I figured out that it costs $0.15 per hour to run the entire tree and only $0.075 to run half.  This is quite a difference for the whole month.  I realize that it would cost only $0.004 to run all 2800 lights if I used LED’s, but the conversion cost from the lights I currently have to LED’s would be more than it costs to run my tree for several seasons.  Not an investment we’re ready to make at this point.

Decorating the tree takes about three days.  The first day Hubby and the kids help.  They are good for about 30 minutes and then they lose interest and I continue working while they sit and watch.  Not hard to understand when you consider that we have over 400 different ornaments that are put on the tree.

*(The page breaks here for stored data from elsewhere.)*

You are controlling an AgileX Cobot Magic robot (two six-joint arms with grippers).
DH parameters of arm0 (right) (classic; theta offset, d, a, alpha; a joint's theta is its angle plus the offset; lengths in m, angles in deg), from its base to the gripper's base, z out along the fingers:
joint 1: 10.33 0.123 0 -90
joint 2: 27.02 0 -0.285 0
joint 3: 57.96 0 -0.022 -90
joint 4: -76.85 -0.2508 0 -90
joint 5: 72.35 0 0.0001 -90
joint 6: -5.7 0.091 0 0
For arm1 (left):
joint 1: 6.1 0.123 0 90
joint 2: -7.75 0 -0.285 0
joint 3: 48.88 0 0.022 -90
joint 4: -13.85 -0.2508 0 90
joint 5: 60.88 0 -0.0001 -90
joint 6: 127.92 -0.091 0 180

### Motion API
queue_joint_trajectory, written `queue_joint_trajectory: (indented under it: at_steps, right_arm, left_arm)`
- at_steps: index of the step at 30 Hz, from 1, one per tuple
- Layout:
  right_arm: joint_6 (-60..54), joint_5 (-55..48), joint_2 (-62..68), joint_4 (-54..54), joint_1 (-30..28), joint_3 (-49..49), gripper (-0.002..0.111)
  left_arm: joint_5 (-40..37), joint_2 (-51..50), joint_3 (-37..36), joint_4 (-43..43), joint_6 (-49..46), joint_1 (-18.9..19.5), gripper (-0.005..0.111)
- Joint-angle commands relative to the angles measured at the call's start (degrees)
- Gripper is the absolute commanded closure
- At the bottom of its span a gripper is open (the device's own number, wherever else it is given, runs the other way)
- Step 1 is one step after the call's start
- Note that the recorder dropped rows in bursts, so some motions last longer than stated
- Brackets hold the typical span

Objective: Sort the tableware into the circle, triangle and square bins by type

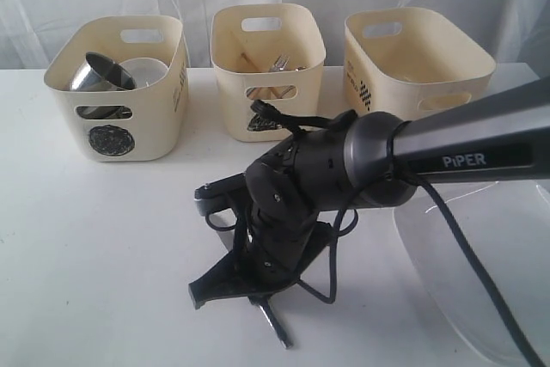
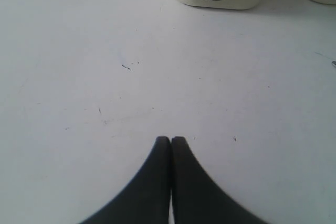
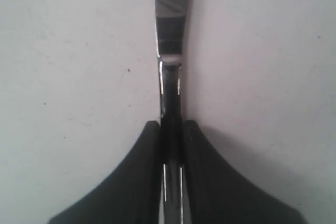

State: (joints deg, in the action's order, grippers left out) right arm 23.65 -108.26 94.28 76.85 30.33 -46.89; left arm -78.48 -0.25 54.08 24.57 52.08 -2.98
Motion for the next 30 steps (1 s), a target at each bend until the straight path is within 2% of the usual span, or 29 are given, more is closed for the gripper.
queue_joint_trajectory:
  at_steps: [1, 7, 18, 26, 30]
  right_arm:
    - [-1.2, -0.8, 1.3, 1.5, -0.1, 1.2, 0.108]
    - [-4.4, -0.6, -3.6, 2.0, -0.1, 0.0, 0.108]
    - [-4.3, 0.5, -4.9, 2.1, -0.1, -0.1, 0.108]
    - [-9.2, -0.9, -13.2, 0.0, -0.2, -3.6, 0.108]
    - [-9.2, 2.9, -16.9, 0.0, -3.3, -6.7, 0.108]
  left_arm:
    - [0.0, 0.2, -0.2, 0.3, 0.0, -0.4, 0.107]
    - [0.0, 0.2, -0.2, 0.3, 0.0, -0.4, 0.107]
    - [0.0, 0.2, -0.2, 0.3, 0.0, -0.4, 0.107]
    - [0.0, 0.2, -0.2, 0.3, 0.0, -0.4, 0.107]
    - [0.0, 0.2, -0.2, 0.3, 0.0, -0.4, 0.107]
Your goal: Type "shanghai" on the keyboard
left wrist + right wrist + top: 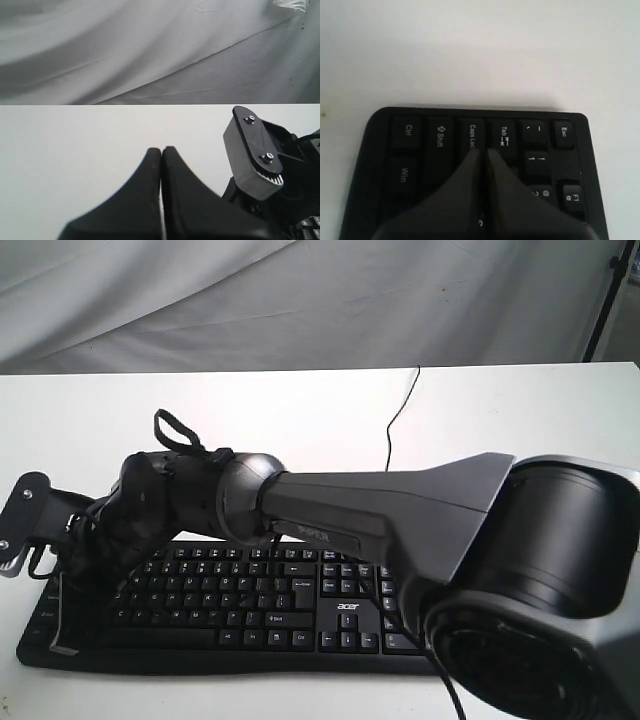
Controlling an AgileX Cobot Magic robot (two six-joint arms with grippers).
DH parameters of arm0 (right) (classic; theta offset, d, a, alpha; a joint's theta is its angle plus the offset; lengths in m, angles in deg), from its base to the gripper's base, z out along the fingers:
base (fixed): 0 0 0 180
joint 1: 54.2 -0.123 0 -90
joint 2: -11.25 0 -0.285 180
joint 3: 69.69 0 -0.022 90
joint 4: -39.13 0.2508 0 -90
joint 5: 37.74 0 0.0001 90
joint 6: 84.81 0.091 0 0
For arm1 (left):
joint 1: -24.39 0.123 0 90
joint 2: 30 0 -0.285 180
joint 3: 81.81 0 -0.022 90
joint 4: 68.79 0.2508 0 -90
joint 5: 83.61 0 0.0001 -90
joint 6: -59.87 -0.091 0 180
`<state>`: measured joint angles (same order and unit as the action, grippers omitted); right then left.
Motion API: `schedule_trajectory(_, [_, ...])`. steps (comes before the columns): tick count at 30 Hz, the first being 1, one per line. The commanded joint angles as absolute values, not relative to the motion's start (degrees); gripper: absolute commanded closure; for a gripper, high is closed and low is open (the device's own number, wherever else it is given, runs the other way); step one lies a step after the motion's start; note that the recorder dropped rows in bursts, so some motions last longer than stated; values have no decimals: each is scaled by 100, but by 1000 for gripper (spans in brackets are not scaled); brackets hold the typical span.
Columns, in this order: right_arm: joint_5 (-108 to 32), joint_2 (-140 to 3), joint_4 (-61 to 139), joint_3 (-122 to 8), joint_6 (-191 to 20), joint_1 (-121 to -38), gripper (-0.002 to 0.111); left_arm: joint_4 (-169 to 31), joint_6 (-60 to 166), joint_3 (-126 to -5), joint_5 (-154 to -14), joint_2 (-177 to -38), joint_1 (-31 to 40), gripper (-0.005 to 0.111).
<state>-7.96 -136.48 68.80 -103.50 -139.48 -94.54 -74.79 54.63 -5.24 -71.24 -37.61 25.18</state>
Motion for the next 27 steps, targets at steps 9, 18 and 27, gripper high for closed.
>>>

Day two I work alone, while they are all out of the house.  My first task at this point is to move many of the ornaments that Hubby and the kids placed on the tree.  The reason for this is that there are some ornaments that are designated for the best spots.  These include ornaments from my great-grandmother, both my grandmothers, my parents, the kids, and Hubby.  Day three is for putting on all the moving and light-up ornaments, putting on the tinsel, and the popcorn strings.

The tree is the first thing people see when they come into our home and by far the most popular.  Every ornament has a story and I am more than willing to share it.  I actually have a written history or all our ornaments going back to 1981 when I received my very first ornament from my parents for my hope chest.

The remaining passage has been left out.